→ **What the task requires**:
Exactly repeat the full listing that follows.

→ **Dataset content**:

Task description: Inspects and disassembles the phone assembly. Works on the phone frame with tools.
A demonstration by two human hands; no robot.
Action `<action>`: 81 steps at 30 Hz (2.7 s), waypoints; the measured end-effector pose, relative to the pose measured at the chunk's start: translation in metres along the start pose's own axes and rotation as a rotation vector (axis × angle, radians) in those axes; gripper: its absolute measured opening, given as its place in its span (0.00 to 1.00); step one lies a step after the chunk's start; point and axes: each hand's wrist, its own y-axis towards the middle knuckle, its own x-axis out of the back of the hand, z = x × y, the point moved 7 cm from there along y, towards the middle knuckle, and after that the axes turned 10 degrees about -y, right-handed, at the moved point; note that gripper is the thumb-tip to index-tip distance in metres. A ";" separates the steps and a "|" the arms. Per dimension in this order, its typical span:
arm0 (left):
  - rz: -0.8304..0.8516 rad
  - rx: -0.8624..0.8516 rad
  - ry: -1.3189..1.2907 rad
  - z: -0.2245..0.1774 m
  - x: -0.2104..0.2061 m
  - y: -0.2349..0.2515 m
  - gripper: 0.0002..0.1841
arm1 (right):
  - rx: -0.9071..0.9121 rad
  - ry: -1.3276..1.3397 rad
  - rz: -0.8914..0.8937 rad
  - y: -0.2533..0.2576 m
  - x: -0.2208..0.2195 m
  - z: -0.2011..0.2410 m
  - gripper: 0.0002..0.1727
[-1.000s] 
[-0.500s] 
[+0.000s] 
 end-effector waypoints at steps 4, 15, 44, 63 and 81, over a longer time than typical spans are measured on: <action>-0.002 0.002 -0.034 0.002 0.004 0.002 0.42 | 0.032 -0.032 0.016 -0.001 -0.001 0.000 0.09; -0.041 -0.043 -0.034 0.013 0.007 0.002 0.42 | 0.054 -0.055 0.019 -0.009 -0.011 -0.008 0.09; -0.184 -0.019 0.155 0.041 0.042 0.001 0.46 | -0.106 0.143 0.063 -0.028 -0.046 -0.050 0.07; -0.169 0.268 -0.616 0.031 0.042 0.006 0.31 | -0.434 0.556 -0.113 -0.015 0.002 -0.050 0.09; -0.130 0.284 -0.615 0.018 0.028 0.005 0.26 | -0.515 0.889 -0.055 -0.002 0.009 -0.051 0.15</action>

→ **Response**:
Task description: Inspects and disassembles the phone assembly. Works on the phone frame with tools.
A demonstration by two human hands; no robot.
Action `<action>`: 81 steps at 30 Hz (2.7 s), waypoints; the measured end-effector pose, relative to the pose measured at the chunk's start: translation in metres along the start pose's own axes and rotation as a rotation vector (axis × angle, radians) in those axes; gripper: its absolute measured opening, given as its place in its span (0.00 to 1.00); step one lies a step after the chunk's start; point and axes: each hand's wrist, its own y-axis towards the middle knuckle, its own x-axis out of the back of the hand, z = x × y, the point moved 7 cm from there along y, towards the middle knuckle, and after that the axes turned 10 degrees about -y, right-handed, at the moved point; note that gripper is the thumb-tip to index-tip distance in metres. A ";" separates the steps and a "|" the arms. Per dimension in this order, its typical span:
arm0 (left):
  - rz: -0.8304..0.8516 rad
  - rx: -0.8624..0.8516 rad
  - ry: -1.3189..1.2907 rad
  - z: -0.2245..0.1774 m
  - x: -0.2104..0.2061 m
  - y: -0.2349..0.2515 m
  - gripper: 0.0002..0.1841
arm1 (right):
  - rx: -0.9071..0.9121 rad
  - ry: -1.3276..1.3397 rad
  - rz: -0.8914..0.8937 rad
  - y: -0.2533..0.2576 m
  - x: -0.2208..0.2195 m
  - z: -0.2011..0.2410 m
  - gripper: 0.0002..0.1727
[-1.000s] 
[-0.500s] 
[+0.000s] 
 end-effector waypoints at steps 4, 15, 44, 63 and 81, over a longer time than typical spans are measured on: <action>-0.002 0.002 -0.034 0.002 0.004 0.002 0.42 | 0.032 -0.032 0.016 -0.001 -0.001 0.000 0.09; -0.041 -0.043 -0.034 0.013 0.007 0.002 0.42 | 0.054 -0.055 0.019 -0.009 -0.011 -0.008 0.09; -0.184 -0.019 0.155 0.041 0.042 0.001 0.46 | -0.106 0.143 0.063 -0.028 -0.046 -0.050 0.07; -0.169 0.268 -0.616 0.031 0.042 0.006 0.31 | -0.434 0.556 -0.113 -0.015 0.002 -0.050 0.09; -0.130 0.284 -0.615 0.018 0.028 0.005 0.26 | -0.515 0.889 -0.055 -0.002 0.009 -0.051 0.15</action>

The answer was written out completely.